# Dadant plastec extractor



## Hobie (Jun 1, 2006)

I asked this exact question not long ago. See:

http://www.beesource.com/cgi-bin/ubbcgi/ultimatebb.cgi?ubb=get_topic;f=12;t=001077#000000


----------



## kenr (Sep 25, 2005)

Thanks hobie


----------



## Jim Fischer (Jan 5, 2001)

Don't wanna diss Dadant here, as they are doing
a good thing by trying to source lower-cost
items from Asia, but...

At the Lynchburg VA Dadant branch, I saw a pile
of boxes (perhaps 6 of them) all with Chinese
characters. I asked Mark, the manager of the
branch, what the boxes contained.

He said "extractors that were DOA". I asked
him what the story was, being a curious sort,
and he explained that these low-priced, made
in China extractors often arrived broken due
to damage as a result of shipping.

"Not very sturdy..." I remarked.
"No, they are complete crap." Was the reply.

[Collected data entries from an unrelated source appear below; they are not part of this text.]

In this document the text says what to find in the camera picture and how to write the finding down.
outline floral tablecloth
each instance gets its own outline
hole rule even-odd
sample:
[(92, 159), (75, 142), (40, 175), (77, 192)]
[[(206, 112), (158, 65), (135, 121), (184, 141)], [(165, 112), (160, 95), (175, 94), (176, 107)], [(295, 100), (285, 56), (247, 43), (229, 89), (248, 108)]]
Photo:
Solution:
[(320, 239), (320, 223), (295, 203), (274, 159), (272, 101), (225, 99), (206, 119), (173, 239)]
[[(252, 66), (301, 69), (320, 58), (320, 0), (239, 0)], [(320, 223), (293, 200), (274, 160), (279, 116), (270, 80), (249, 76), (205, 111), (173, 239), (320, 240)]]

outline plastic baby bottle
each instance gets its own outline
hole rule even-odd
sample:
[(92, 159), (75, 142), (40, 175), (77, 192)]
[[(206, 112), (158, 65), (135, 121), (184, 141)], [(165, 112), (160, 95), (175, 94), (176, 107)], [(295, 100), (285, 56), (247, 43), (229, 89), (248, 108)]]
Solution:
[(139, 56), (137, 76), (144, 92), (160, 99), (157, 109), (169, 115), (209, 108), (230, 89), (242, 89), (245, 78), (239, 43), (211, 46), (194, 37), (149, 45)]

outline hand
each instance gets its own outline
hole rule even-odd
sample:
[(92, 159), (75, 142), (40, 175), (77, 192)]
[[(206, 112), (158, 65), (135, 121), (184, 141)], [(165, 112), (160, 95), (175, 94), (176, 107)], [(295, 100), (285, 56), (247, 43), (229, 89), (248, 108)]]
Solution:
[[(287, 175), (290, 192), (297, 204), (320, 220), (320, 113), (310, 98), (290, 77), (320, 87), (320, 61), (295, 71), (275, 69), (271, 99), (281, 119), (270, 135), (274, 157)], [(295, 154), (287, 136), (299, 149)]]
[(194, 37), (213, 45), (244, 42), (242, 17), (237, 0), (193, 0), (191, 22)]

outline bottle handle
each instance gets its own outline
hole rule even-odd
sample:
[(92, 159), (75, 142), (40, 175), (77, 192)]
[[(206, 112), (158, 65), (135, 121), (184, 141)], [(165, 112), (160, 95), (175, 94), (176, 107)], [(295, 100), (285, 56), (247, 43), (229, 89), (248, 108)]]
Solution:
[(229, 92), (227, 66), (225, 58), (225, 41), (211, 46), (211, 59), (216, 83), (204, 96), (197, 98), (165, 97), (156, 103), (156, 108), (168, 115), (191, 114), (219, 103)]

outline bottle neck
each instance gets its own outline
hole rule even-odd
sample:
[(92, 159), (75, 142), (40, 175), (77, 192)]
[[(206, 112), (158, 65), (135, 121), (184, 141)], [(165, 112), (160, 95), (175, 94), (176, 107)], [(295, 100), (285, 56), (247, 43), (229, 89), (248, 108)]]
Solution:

Here's a clue - Dadant is trying very very hard
to offer cheaper products at the low-end of 
their lines. The prudent beekeeper therefore
should never buy the lowest-priced version,
but but the middle-priced one. Much like
Sears, Dadant is trying to offer "Good, Better,
Best", but "Good" is the cheapest darn thing
they can find, which means made in China of
the least-expensive materials possible.

If they can't even survive being shipped in
a shipping container without breaking, I'd
think twice before investing in one, when the
next step up is made of actual stainless steel,
and does not cost all that much more.

To summarize, stainless steel, good.
Galvanized steel, bad.
Plastic, bad.

Not so hard to remember.


----------



## chemistbert (Mar 4, 2004)

I have one. It's more trouble than it's worth.


----------